= Causa Justa :: Just Cause =

Causa Justa :: Just Cause (CJJC) is a grassroots social movement organization that focuses on achieving justice for low-income residents of San Francisco and Oakland. CJJC is a collaboration between St. Peter's Housing Committee and Just Cause Oakland. CJJC is a member organization of Right to the City Alliance because it works towards housing and racial justice for African Americans and Latinos. Their approach to social justice is tackling tenant issues, immigrant rights, and housing rights through grassroots campaigns.

== History ==
CJJC started in 2010 from a merger between two community organizations: St. Peter's Housing Committee and Just Cause Oakland. Both organizations work toward housing and racial justice for Latinos and African Americans in the Oakland and San Francisco community. They strategically merged in order to improve their effectiveness as a grassroots force through consolidation of resources, streamlining of systems, and wider demographic reach.

== Current work ==

=== Housing Rights Campaign ===
The Housing Rights Campaign is CJJC's specific call-to-action to fight gentrification. CJJC aims to build the power and agency between the Black and Latino working class communities so that they can stop displacement, know their rights, and assert their power in order to keep their homes. CJJC is part of the Plaza 16th Coalicíon, which is working to ensure that a development on the corner of 16th Street and Mission Street will work for the needs of the residents, instead of the needs of the developers. CJJC has worked to push anti-tenant harassment policies on ballots in Oakland in order to bar landlords’ attempts to illegally evict tenants.
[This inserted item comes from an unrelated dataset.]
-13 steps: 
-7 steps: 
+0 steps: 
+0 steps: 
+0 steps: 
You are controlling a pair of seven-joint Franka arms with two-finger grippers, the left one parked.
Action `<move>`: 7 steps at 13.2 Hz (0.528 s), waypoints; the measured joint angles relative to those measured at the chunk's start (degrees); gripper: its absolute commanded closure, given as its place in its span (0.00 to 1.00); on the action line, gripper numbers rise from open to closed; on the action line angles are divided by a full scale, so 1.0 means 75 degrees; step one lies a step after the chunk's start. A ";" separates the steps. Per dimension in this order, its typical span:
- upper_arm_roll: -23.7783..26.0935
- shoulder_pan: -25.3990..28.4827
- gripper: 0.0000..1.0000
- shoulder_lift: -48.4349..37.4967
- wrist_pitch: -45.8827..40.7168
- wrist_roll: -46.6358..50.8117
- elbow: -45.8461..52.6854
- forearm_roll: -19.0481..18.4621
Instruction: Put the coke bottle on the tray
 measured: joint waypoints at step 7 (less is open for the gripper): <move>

The work that CJJC has done has yielded the following successes in their community:
- Establish a rent cap in Oakland so that rent can only increase up to 10% in a given year
- Remove debt service so that property owners with negative cash flow cannot pass on as much as 95% of their loan payments to tenants
- Pass the Tenant Protection Ordinance
- Won the buyout legislation and Ellis Act relocation ordinance in San Francisco
- Pushed back timeline on a major development
- Started a movement called Yes on G

=== Immigrant Rights Campaign ===
CJJC's work with immigrant rights is done through their immigrants rights campaign committee, the body that decides on what local policy fights to take on. Their main goal is to advance the rights of immigrants and fight back against criminalization of immigrants. CJJC also has Rights Based Services that educate and reach out to the community through schools, community centers, and multi-unit buildings to help people figure out their rights.